KOCHI:
Thai visual artist and documentary filmmaker Som Supaparinya has brought a searing indictment of unchecked development to the ongoing Kochi-Muziris Biennale (KMB), where her work featured as part of the “Imagining Zomia” series.
Zomia is a term that refers to the vast highlands stretching from Central Asia to the southern reaches of Southeast Asia, including parts of India and China.
Long recognised in Southeast Asia for her politically engaged practice, Supaparinya’s contribution situates rivers not as neutral natural features, but as sites where power, capital and history collide, often with irreversible consequences.
The artist’s 2024 video installation, The Rivers They Don’t See, follows the trajectories of the Salween, Ping and Chao Phraya rivers, charting planned diversions, dam construction and the contradictions embedded in the so-called green energy policies. Rather than focusing only on visible destruction, Supaparinya dwells on absence: dried river courses, abandoned villages and ecosystems hollowed out by development projects framed as progress. The work resists spectacle, opting instead for accumulation, repetition and testimony.
Post-screening of the video, she dwelt on how large-scale infrastructure projects and extractive capitalism have reshaped both landscapes and lives, producing what she describes as “unseen” disasters. These include manmade earthquakes, destabilised riverbeds, forced displacement and the slow erosion of livelihoods dependent on water.

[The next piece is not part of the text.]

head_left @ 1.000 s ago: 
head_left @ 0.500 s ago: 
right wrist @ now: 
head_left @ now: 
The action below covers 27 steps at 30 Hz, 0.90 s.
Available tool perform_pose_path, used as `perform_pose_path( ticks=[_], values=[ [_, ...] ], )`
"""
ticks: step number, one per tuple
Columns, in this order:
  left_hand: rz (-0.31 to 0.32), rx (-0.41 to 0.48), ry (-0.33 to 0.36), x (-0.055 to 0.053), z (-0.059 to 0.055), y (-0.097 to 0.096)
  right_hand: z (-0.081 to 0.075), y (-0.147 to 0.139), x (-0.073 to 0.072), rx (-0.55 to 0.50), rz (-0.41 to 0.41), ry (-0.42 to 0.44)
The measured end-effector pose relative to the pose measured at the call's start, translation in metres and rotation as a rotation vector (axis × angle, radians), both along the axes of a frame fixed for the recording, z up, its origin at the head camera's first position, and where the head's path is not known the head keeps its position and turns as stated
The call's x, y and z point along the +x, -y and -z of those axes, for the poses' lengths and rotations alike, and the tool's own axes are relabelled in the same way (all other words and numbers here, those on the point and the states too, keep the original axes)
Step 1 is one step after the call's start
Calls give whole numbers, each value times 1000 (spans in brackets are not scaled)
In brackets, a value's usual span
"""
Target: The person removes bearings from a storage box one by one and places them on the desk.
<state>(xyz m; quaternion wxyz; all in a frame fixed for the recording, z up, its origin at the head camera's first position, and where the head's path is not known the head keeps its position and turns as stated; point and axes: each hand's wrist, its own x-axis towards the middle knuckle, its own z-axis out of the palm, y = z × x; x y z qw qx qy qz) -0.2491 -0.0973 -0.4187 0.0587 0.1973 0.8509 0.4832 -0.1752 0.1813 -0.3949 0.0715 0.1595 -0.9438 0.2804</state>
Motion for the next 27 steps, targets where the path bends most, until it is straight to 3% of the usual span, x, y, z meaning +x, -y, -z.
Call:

Crucially, the artist foregrounds voices that rarely enter official narratives. Refugees from Myanmar, migrant labourers and long-term riverbank residents speak of homes lost, waters poisoned and futures made precarious by decisions taken far from their communities. Their testimonies lend an intimate, human scale to policies often justified through technocratic language and national interest. In doing so, she exposes how rivers function as politicised environmental structures, deeply entangled with the colonial and postcolonial histories of Southeast Asia.
Supaparinya’s work resonates strongly with local contexts in Kerala, itself shaped by dams, floods and development-driven environmental crises. She extends this framework to examine how contemporary governance and capital now penetrate even the remotest ecologies. Rather than offering solutions, The Rivers They Don’t See asks viewers to sit with discomfort, uncertainty and responsibility.
The day also saw the screening of Abundance: Living with a Forest, a documentary that traces the everyday ecology of foraging, forest life and jhum cultivation in Nagaland. Following Zareno, a Lotha forager in the forests of Khumtsü, the film maps the journey to collect wild edible plants from forests. Quietly observational, it also talks about the looming loss faced by Indigenous communities under shifting government policies.
The film stresses the need to sustain indigenous knowledge, values and ecological practices in the face of disruption. This was followed by an online re-reading the history of plant foraging in the Himalayas within ecological and political contexts by artist-curator Yutong Lin.